An ontology of traits may be useful in upstream biological research, but not at the field level,
because it lacks two key components: the protocols for measuring those traits and the scales
or units in which those traits are reported in the field books. So, if you add these two
components to the crop ontology you create a crop trait dictionary.
a) Multilingual capabilities:
It is needed
Templates must indicate in which language the traits are expressed in
Template must contain trait identifier column when updating existing traits with
other language definitions.
Requests in API should indicate the language
3. b) Methods & scales
ICIS groups all three together as a TRIPLET in the variate table.
How do we handle ICIS variate tables?

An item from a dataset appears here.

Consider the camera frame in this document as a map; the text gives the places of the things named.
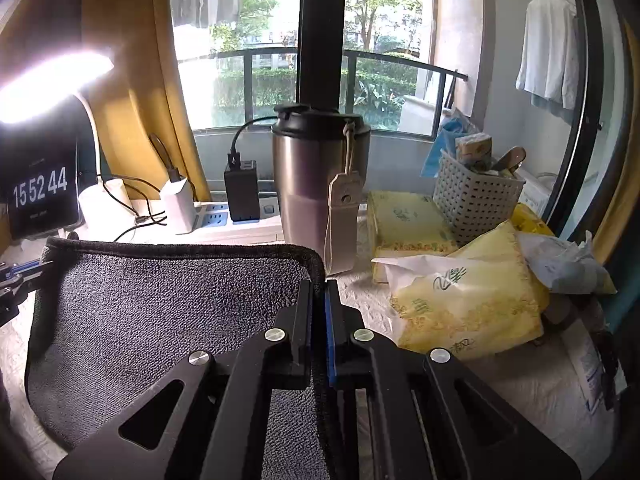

Variate entries are created only when
associating data to the trait/method/scale = triplet.
The ontology makes trait granpa of method pa and scale son.
When annotating data, it is the scale identifier that will be used, since it implies a
specific method and trait.
c) Ontology structure
Traits should not be repeated, e.g. plant height should not be duplicated for each
crop, but it should belong to a single ontology.
Each trait, category, method and scale is identified in a collection, without
relationships.
Working terms (combination of trait, method and scale under a specific crop) are
nodes of a tree referencing terms described in the previous point.
Each node of the tree represents a combination of terms that is unique, so that
cassava plant height method will have an identifier different from coconut plant
height method.
d) Synchronization between the tool and fieldbook/database:
Workflow step 1 is user driven as the Trait dictionary is new – manual annotation
– Local data dictionary – upload of the Trait Dictionary on our tool and generate
the annotated template to be Uploaded in the local database Feature being
developed to directly upload form the Trait Dictionary into the tool with a direct
display as a tree- mapping template columns to allocate the info under Trait,
methods, scales, add predicates and add attributes.
At the installation of a new local database, we can have an automatic
synchronization of the Trait dictionary with the ontology and populate the new
DB in the proper language
A new trait central Database synchronization of central Database -> the
annotation will be given back to the local DB next iteration
2. Technical Issues for curation and use of trait dictionaries
There was a discussion on handling the triple terms - trait, scale and method. We have ids
for each component as well as ids for all valid triplets.
3. Data Uploading
William Eusebio from IRRI gave a tutorial to Crop Curators on the procedure for
uploading data from a local databse to the central database. William’s procedures can be
used as a sequence of SQL macros, and they are being integrated into an Administrator’s
Tool by Shawn Yates from AAFC. The prototype for which is available on CropForge:
4. Analytical Pipeline.
a. Establish a source repository an crop forge (for R-scripts, and Java wave
interface)
b. Relocate the prototype wave interface ASAP for feedback objective is to have a
menu system into which R-scripts can we plugged easily.
4. c. Specify Standards for data structure and parameters passing for R-script
developers.
d. Develop data access facilities for reading standard tools and datasets from the
database.
5. Simulation
a. Development of a training module
b. Explore opportunities for simulation of strategic and tactical issues with IBP use
cases.
Future direction for the Crop Information Theme
As with most aspect of GCP activities the direction of the last laps of phase II are more or less
set, and there have been no particular issues raised at GRM to require major changes:
1. Informatics Infrastructure
Develop and deploy the Configurable Workflow System
2. User Support
Support the use of GCP tools and best practices including standards (ontology, trait
dictionaries) data management, analysis, decision support for traditional and emerging
technologies (NGS and GWS)
3. Research
a. Tools and methods for emerging technologies (NGS, GWS)
b. Improve statistical analysis (mapping, QTL analysis, QLTXE, Selection Indices)
c. Blups for haplotypes in GWS
d. Trait dictionaries and ontologies.